Table 2 shows the perplexities for the different models. In general, the translation perplexities are very similar independent of whether we train a unidirectional MT system or a bidirectional MT system, except for the Spanish bidirectional MT model with an autoencoder which even after 300 epochs still yields higher perplexities on the validation data than the other translation models.555We hypothesize that the slow convergence as well as the lower performance might be caused by the fact that the sentences in the Spanish-English parallel data are much longer than in the Thai-English data which might make it harder to learn good universal sentence representations.

5 Cross-lingual learning

In our first set of experiments, we explore the following baselines and strategies for training models in Spanish and Thai given the large amount of English training data and a small amount of Spanish and Thai training data.

  • Target only: Using only the low-resource target language data.

  • Translate train: Combining the target training data with the English data automatically translated to the target language. The slot annotations are projected via the attention weights. We translate the data using a commercial neural machine translation system.

  • Cross-lingual with XLU embeddings: Joint training on the English and target language data with pre-trained MUSE Conneau et al. (2017) cross-lingual embeddings.
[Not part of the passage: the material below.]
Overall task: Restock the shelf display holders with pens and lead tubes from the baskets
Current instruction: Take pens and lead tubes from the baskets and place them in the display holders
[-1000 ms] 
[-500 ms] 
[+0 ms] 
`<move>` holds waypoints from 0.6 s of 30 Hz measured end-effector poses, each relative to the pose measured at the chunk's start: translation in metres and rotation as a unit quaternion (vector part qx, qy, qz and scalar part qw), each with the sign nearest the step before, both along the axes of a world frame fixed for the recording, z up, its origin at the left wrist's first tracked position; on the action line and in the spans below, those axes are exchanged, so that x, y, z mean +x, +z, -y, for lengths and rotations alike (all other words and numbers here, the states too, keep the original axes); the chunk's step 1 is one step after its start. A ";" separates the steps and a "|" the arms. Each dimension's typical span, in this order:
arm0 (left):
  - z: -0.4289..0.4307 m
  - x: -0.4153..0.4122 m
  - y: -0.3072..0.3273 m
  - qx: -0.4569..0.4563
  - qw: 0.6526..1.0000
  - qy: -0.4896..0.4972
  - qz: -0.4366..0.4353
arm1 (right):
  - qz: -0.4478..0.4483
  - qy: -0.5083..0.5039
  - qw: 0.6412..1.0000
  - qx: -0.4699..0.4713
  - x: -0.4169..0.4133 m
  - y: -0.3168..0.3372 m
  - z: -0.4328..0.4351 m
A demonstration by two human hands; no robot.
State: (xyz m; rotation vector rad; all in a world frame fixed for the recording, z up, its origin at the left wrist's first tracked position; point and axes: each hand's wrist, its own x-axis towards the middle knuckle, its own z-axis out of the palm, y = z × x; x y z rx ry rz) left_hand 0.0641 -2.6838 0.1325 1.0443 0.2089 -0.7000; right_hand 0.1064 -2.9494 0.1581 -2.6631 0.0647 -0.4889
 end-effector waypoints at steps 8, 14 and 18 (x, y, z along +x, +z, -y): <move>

Note that MUSE embeddings are not available for Thai and therefore we only evaluate this method for Spanish.

  • Target only with encoder embeddings: Using only the low-resource language training data and using pre-trained encoder embeddings.

  • Cross-lingual with encoder embeddings: Joint training on the English and target language data using pre-trained encoder embeddings.

Evaluation

We evaluate our models according to four metrics: Domain accuracy, which measures the accuracy of the domain classification task; intent accuracy which measures the accuracy of identifying the correct intent; slot F1, which is the geometric mean of the slot precision and slot recall; and frame accuracy which indicates the number of utterances for which the domain, intent, and all slots were correctly identified. Frame accuracy is thus the strictest metric of all. We micro-average all metrics across domains.

Results and discussion

Spanish Embedding type Frame acc. Domain acc. Intent acc. Slot F1
Target only - 72.94 99.43 97.26 80.95
Target only CoVe 73.93 99.52 97.43 81.51
Target only bidir. MT 74.13 99.55 97.61 81.64
Target only bidir. MT + auto 73.05 99.51 97.13 81.22
Translate train - 72.49 99.65 98.47 80.60
Cross-lingual XLU embeddings 75.39 99.52 97.68 83.00
Cross-lingual CoVe 75.17 99.55 97.81 82.55
Cross-lingual bidir. MT 75.20 99.56 97.82 82.49
Cross-lingual bidir. MT + auto 74.68 99.59 97.90 82.13
Thai Embedding type Frame acc. Domain acc. Intent acc. Slot F1
Target only - 79.80 99.31 95.13 87.26
Target only CoVe 84.84 99.36 96.60 90.63
Target only bidir. MT 84.66 99.37 96.75 90.20
Target only bidir. MT + auto 84.79 99.41 96.59 90.51
Translate train - 73.37 99.37 97.41 80.38
Cross-lingual CoVe 84.49 99.29 96.87 90.60
Cross-lingual bidir. MT 85.76 99.39 96.98 91.22
Cross-lingual bidir. MT + auto 86.12 99.33 96.87 91.51
Table 3: Results averaged over 5 training runs.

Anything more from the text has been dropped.